- _Requirement_
Go through the data and count each line that has the string "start". Give that count alone.
#####
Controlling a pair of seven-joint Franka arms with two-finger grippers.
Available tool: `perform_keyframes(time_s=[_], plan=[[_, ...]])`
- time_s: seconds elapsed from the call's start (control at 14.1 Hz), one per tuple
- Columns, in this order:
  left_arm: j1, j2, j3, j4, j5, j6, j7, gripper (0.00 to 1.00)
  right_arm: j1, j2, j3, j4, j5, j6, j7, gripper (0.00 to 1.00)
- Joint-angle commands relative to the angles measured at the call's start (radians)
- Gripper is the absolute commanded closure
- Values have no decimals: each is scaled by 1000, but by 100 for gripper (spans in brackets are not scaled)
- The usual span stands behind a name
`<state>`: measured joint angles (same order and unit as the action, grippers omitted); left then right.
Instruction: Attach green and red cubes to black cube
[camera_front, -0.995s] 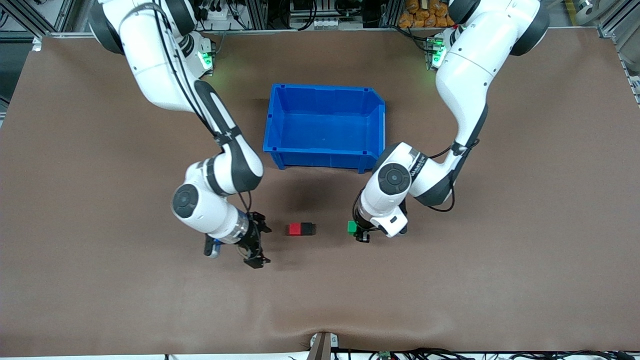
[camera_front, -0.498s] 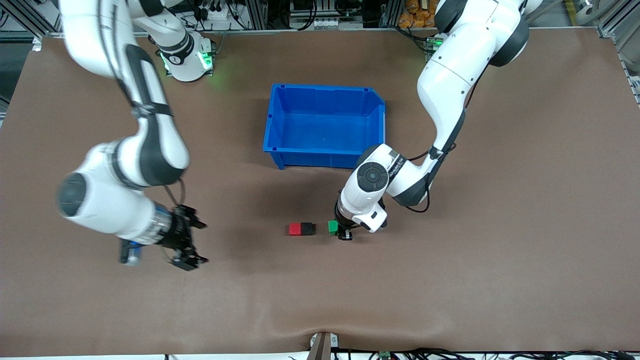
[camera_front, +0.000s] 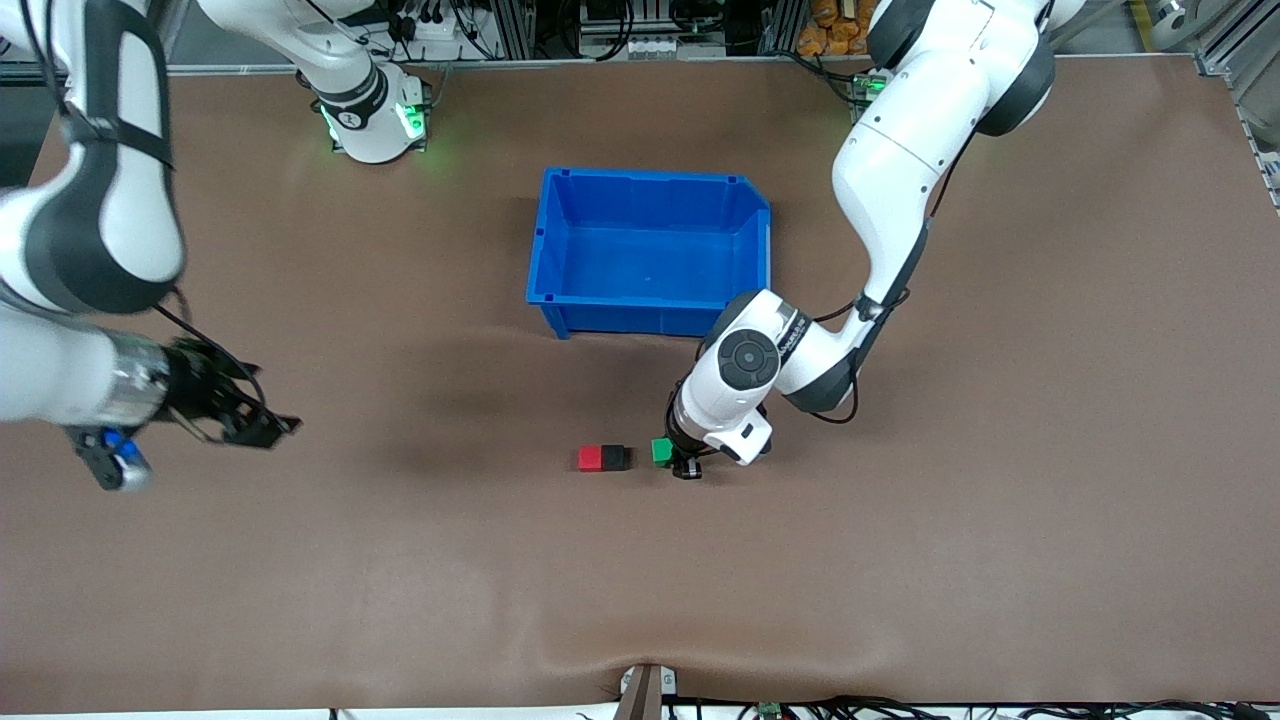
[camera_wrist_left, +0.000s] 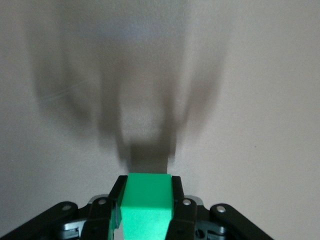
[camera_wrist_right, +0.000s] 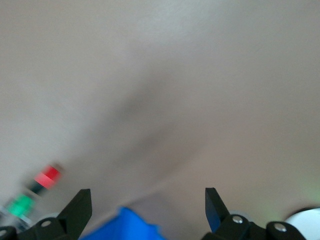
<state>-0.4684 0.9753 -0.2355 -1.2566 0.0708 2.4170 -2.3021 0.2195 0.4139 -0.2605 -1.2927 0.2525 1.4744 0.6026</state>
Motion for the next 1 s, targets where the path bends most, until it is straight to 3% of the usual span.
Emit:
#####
- _Answer section_
2